> [What is required]: Using the records beneath, say how many lines contain the word "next", without comment.
[[ Given information, beginning ]]
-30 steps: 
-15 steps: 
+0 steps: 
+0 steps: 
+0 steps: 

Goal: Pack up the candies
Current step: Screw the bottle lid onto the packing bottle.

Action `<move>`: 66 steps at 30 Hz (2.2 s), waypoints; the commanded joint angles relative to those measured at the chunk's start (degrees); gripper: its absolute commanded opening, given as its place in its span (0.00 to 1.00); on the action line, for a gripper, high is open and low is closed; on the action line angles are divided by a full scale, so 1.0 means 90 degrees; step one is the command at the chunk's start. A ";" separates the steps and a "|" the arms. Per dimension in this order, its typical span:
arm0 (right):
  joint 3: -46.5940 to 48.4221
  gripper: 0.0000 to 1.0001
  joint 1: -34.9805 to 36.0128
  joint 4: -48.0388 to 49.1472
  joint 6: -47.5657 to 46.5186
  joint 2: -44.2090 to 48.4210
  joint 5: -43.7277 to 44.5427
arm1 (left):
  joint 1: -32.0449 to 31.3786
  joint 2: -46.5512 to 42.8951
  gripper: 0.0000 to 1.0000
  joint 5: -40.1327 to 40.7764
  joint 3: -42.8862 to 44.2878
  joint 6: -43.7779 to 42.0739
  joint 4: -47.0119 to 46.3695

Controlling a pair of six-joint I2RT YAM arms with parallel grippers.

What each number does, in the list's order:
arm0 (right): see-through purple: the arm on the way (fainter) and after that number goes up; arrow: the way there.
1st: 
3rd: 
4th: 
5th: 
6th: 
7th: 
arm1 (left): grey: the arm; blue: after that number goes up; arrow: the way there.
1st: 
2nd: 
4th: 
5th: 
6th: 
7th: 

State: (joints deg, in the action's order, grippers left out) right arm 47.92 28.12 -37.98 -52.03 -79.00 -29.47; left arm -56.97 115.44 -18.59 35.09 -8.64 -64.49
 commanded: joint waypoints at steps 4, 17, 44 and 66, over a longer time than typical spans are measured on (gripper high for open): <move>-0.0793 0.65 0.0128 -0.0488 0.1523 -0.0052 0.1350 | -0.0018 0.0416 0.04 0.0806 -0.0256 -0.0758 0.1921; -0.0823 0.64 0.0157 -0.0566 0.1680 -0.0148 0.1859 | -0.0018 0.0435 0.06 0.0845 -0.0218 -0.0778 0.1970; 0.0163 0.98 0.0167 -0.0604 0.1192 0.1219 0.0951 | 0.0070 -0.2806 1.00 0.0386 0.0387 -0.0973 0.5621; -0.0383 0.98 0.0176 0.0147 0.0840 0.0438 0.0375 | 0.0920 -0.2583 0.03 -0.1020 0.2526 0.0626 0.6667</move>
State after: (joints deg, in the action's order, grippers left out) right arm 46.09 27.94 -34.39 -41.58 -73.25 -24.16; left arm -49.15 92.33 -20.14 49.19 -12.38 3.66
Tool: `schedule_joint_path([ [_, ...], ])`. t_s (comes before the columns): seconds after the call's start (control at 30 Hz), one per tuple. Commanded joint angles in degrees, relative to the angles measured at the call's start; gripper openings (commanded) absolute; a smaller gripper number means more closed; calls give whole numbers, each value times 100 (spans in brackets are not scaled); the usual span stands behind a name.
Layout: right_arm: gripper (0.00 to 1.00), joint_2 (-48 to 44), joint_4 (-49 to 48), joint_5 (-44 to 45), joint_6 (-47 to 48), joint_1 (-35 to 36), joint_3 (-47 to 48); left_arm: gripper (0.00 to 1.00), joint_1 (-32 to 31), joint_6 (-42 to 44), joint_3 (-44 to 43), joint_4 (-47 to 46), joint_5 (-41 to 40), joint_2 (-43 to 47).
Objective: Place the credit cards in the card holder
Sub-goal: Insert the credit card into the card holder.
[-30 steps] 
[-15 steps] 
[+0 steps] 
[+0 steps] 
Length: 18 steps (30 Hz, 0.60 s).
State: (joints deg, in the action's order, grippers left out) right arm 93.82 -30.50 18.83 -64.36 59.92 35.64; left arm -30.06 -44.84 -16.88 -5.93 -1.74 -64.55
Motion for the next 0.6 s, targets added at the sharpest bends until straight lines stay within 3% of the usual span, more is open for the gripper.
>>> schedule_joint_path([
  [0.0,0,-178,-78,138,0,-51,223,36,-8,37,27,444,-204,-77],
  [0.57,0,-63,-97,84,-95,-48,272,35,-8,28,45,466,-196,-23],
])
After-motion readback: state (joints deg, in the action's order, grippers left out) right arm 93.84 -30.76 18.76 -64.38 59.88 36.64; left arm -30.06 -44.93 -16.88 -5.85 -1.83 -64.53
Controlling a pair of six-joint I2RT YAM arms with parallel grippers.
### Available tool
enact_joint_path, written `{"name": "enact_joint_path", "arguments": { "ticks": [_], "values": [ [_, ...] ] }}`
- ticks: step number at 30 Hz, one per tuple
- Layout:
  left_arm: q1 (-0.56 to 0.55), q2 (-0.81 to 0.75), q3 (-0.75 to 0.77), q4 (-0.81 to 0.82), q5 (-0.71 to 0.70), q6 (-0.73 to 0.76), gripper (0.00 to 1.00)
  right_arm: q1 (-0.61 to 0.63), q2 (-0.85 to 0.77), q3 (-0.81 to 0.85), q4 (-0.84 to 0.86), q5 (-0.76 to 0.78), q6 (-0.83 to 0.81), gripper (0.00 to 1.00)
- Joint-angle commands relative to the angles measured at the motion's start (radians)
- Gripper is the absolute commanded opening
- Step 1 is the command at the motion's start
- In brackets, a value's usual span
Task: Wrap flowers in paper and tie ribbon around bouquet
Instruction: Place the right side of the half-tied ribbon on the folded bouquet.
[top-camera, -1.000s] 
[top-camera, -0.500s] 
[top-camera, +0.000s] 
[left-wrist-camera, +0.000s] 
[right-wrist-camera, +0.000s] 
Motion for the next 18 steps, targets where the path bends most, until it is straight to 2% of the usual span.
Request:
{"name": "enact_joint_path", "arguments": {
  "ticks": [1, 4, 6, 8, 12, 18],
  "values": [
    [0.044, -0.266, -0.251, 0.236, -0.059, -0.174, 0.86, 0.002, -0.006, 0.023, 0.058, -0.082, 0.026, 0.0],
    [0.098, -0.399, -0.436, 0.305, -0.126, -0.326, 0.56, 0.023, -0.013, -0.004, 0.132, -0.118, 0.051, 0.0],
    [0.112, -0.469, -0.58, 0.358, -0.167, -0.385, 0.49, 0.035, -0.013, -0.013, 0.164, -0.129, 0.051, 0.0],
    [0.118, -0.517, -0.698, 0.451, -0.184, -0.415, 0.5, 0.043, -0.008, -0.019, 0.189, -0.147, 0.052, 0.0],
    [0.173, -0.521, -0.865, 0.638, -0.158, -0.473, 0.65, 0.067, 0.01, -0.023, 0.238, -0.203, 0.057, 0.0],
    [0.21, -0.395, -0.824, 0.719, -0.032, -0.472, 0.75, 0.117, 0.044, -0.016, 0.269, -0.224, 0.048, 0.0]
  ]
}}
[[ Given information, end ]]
> [Reply to the exercise]: 2